Marguerite, moreover, is a woman victim of a world totally made up of men, dominated by her husband but unable to defend herself from the first that happens, if left helpless. And the arguments against her (the interrogation before the King) echo the many objections that still today oppose the complaints of raped women.
Splendid (few) action scenes, some cavalry charges, some physical brutality ground combat, to reach the final climax, with a duel of unusual violence. All immersed in a photograph as livid as the mud of the fields and the icy walls of the castles where the protagonists live, the work of the great Dariusz Wolski. As for plausibility in the historical reconstruction, Scott has already shown with The Gladiator that he does not care about the rigor and in fact in some scenes in the background we see Notre Dame still under construction (while it was completed in 1344).

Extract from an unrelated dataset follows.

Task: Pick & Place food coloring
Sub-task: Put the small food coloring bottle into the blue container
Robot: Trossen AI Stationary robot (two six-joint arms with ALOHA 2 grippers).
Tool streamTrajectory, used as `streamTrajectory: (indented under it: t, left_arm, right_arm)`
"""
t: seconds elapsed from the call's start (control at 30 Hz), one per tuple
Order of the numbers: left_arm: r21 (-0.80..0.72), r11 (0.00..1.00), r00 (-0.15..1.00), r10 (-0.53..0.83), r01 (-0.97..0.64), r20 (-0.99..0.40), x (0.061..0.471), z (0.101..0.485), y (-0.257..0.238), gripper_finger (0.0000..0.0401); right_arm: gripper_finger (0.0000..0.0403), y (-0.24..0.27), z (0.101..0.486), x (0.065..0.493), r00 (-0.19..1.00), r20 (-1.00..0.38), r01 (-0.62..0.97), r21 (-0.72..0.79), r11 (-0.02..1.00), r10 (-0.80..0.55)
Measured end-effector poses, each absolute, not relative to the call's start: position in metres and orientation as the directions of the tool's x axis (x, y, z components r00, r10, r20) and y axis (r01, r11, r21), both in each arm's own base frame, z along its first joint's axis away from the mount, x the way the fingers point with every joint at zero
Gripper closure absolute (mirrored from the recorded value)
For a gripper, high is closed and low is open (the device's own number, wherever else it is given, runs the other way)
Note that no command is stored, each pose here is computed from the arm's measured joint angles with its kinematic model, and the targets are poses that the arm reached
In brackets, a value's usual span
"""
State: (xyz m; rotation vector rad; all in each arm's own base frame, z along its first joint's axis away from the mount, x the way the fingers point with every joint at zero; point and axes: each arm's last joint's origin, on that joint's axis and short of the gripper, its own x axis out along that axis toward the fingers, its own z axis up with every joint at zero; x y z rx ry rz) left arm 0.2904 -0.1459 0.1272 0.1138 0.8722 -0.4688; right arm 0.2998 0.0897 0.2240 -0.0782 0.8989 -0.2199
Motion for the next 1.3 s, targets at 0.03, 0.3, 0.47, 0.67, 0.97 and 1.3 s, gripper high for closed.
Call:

The male cast works: Matt Damon is obtuse and granitic as the role requires, as is the attractive even if fickle Adam Driver, with his toxic, perhaps too modern, nonchalant physicality. Ben Affleck in an oxygenated version is a parasitic Prince; Jodie Comer, an Englishman brought to fame by the TV series Killing Eve, is a refined victim of the system, frozen (imprisoned) in a hostile world.
Even doubting that a woman would have been given so much space in those days, The Last Duel remains a good entertainment film, worthy of a director like Ridley Scott, who never denied that he was a craftsman of the highest level, passing through films of different genres.
Without having to bother the abused para-feminist theme, the film shows us how perverse mental mechanisms are, yesterday as today, making us reflect once more on how much each truth is subjective, how variable the chronicle of each event is depending on the perspective from which one has lived it, one has looked at it.